ACTIVITY » Print the listing below a second time, exactly, and omit its images.
** DATA BELOW follows **
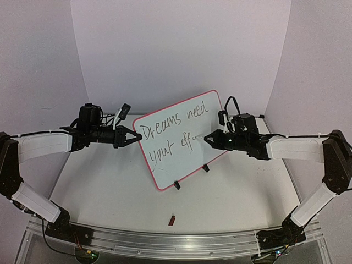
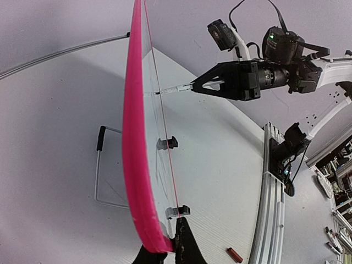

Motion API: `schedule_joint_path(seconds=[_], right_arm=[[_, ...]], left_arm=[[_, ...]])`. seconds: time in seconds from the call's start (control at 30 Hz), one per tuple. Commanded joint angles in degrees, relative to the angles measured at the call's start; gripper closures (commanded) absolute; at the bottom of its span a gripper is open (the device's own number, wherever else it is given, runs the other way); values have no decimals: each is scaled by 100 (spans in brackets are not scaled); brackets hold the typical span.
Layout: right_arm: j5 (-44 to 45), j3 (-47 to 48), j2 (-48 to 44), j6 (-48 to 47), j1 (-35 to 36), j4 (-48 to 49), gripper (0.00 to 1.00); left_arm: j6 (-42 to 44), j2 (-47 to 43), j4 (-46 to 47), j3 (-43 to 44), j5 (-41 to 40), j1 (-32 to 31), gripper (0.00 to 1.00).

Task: Write a sentence on the whiteboard

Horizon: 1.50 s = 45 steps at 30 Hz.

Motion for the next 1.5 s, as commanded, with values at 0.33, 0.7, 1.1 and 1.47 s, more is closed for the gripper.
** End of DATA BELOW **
RESPONSE FOR THIS EXERCISE »
Motion API: `schedule_joint_path(seconds=[_], right_arm=[[_, ...]], left_arm=[[_, ...]])`. seconds: time in seconds from the call's start (control at 30 Hz), one per tuple. Commanded joint angles in degrees, relative to the angles measured at the call's start; gripper closures (commanded) absolute; at the bottom of its span a gripper is open (the device's own number, wherever else it is given, runs the other way); values have no decimals: each is scaled by 100 (spans in brackets are not scaled); brackets hold the typical span.
Layout: right_arm: j5 (-44 to 45), j3 (-47 to 48), j2 (-48 to 44), j6 (-48 to 47), j1 (-35 to 36), j4 (-48 to 49), gripper (0.00 to 1.00); left_arm: j6 (-42 to 44), j2 (-47 to 43), j4 (-46 to 47), j3 (-43 to 44), j5 (-41 to 40), j1 (-32 to 31), gripper (0.00 to 1.00).

Task: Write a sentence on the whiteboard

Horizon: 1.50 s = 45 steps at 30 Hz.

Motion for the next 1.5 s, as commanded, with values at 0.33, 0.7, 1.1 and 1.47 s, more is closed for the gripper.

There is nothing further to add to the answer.